- [Exercise instructions] Write the data out again, word for word.

((

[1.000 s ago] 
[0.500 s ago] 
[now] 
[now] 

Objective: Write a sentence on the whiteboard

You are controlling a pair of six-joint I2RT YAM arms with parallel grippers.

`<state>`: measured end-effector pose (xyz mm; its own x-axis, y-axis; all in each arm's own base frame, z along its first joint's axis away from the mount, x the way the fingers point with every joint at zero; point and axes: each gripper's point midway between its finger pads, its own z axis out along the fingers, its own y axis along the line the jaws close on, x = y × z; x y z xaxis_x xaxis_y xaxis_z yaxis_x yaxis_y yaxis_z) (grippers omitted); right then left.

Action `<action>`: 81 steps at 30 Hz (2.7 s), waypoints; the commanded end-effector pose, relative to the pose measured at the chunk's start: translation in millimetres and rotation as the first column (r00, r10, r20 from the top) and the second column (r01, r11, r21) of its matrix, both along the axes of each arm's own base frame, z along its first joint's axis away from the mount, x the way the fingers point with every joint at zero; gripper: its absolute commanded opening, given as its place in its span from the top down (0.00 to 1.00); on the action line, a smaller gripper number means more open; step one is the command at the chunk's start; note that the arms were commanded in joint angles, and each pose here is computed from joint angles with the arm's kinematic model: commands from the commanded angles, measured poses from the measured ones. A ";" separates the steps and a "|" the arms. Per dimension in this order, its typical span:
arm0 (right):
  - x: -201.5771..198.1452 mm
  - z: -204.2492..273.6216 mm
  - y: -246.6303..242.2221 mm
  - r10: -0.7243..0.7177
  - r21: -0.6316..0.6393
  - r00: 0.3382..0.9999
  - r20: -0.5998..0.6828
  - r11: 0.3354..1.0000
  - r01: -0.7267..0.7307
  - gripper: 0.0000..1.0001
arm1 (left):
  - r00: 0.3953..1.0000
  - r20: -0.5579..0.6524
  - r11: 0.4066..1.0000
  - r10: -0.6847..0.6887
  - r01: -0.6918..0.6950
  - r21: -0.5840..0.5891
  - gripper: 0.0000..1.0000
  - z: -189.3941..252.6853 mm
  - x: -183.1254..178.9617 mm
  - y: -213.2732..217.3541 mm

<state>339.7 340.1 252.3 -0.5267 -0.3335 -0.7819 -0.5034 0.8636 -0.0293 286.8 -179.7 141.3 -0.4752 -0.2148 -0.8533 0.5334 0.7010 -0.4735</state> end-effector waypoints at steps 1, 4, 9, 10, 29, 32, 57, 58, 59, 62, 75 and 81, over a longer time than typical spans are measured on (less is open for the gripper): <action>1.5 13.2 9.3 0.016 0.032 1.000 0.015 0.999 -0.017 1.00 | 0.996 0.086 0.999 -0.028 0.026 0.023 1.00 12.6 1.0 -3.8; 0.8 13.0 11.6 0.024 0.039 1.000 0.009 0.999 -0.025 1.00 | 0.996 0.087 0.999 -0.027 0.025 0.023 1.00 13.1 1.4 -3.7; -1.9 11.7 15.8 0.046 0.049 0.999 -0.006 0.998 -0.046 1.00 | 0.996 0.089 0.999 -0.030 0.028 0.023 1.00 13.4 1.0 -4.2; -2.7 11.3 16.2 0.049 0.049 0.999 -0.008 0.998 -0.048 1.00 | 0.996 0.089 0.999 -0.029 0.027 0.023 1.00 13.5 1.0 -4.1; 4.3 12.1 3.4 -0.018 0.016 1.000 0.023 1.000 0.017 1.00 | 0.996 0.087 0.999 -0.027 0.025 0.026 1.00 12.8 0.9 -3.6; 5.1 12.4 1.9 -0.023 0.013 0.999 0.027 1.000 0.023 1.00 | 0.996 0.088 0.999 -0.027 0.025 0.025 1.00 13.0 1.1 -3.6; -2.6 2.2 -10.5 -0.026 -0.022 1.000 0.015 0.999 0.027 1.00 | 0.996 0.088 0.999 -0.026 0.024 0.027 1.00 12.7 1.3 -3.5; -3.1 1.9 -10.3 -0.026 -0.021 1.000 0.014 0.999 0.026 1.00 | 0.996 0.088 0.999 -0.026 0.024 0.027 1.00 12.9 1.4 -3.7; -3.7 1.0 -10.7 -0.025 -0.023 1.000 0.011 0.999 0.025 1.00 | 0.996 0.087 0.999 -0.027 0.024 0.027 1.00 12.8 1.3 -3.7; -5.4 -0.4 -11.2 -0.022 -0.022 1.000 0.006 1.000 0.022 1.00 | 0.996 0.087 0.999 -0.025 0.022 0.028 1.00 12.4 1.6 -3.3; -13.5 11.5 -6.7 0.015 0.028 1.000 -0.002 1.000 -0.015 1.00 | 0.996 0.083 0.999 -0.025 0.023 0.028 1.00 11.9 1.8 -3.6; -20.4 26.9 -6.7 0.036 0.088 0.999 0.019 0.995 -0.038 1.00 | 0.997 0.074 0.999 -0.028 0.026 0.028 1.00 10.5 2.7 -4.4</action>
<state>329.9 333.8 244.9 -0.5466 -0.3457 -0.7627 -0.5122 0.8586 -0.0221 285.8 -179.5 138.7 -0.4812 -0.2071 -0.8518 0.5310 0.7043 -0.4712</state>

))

- [Response to the task]
[1.000 s ago] 
[0.500 s ago] 
[now] 
[now] 

Objective: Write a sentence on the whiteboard

You are controlling a pair of six-joint I2RT YAM arms with parallel grippers.

`<state>`: measured end-effector pose (xyz mm; its own x-axis, y-axis; all in each arm's own base frame, z along its first joint's axis away from the mount, x the way the fingers point with every joint at zero; point and axes: each gripper's point midway between its finger pads, its own z axis out along the fingers, its own y axis along the line the jaws close on, x = y × z; x y z xaxis_x xaxis_y xaxis_z yaxis_x yaxis_y yaxis_z) (grippers omitted); right then left.

Action `<action>`: 81 steps at 30 Hz (2.7 s), waypoints; the commanded end-effector pose, relative to the pose measured at the chunk's start: translation in millimetres and rotation as the first column (r00, r10, r20 from the top) and the second column (r01, r11, r21) of its matrix, both along the axes of each arm's own base frame, z along its first joint's axis away from the mount, x the way the fingers point with every joint at zero; gripper: its absolute commanded opening, given as its place in its span from the top down (0.00 to 1.00); on the action line, a smaller gripper number means more open; step one is the command at the chunk's start; note that the arms were commanded in joint angles, and each pose here is computed from joint angles with the arm's kinematic model: commands from the commanded angles, measured poses from the measured ones. A ";" separates the steps and a "|" the arms. Per dimension in this order, its typical span:
arm0 (right):
  - x: -201.5771..198.1452 mm
  - z: -204.2492..273.6216 mm
  - y: -246.6303..242.2221 mm
  - r10: -0.7243..0.7177
  - r21: -0.6316..0.6393
  - r00: 0.3382..0.9999
  - r20: -0.5998..0.6828
  - r11: 0.3354..1.0000
  - r01: -0.7267..0.7307
  - gripper: 0.0000..1.0001
arm1 (left):
  - r00: 0.3953..1.0000
  - r20: -0.5579..0.6524
  - r11: 0.4066..1.0000
  - r10: -0.6847..0.6887
  - r01: -0.6918..0.6950
  - r21: -0.5840..0.5891
  - gripper: 0.0000..1.0000
  - z: -189.3941..252.6853 mm
  - x: -183.1254..178.9617 mm
  - y: -213.2732..217.3541 mm

<state>339.7 340.1 252.3 -0.5267 -0.3335 -0.7819 -0.5034 0.8636 -0.0293 286.8 -179.7 141.3 -0.4752 -0.2148 -0.8533 0.5334 0.7010 -0.4735</state> end-effector waypoints at steps 1, 4, 9, 10, 29, 32, 57, 58, 59, 62, 75 and 81, over a longer time than typical spans are measured on (less is open for the gripper): <action>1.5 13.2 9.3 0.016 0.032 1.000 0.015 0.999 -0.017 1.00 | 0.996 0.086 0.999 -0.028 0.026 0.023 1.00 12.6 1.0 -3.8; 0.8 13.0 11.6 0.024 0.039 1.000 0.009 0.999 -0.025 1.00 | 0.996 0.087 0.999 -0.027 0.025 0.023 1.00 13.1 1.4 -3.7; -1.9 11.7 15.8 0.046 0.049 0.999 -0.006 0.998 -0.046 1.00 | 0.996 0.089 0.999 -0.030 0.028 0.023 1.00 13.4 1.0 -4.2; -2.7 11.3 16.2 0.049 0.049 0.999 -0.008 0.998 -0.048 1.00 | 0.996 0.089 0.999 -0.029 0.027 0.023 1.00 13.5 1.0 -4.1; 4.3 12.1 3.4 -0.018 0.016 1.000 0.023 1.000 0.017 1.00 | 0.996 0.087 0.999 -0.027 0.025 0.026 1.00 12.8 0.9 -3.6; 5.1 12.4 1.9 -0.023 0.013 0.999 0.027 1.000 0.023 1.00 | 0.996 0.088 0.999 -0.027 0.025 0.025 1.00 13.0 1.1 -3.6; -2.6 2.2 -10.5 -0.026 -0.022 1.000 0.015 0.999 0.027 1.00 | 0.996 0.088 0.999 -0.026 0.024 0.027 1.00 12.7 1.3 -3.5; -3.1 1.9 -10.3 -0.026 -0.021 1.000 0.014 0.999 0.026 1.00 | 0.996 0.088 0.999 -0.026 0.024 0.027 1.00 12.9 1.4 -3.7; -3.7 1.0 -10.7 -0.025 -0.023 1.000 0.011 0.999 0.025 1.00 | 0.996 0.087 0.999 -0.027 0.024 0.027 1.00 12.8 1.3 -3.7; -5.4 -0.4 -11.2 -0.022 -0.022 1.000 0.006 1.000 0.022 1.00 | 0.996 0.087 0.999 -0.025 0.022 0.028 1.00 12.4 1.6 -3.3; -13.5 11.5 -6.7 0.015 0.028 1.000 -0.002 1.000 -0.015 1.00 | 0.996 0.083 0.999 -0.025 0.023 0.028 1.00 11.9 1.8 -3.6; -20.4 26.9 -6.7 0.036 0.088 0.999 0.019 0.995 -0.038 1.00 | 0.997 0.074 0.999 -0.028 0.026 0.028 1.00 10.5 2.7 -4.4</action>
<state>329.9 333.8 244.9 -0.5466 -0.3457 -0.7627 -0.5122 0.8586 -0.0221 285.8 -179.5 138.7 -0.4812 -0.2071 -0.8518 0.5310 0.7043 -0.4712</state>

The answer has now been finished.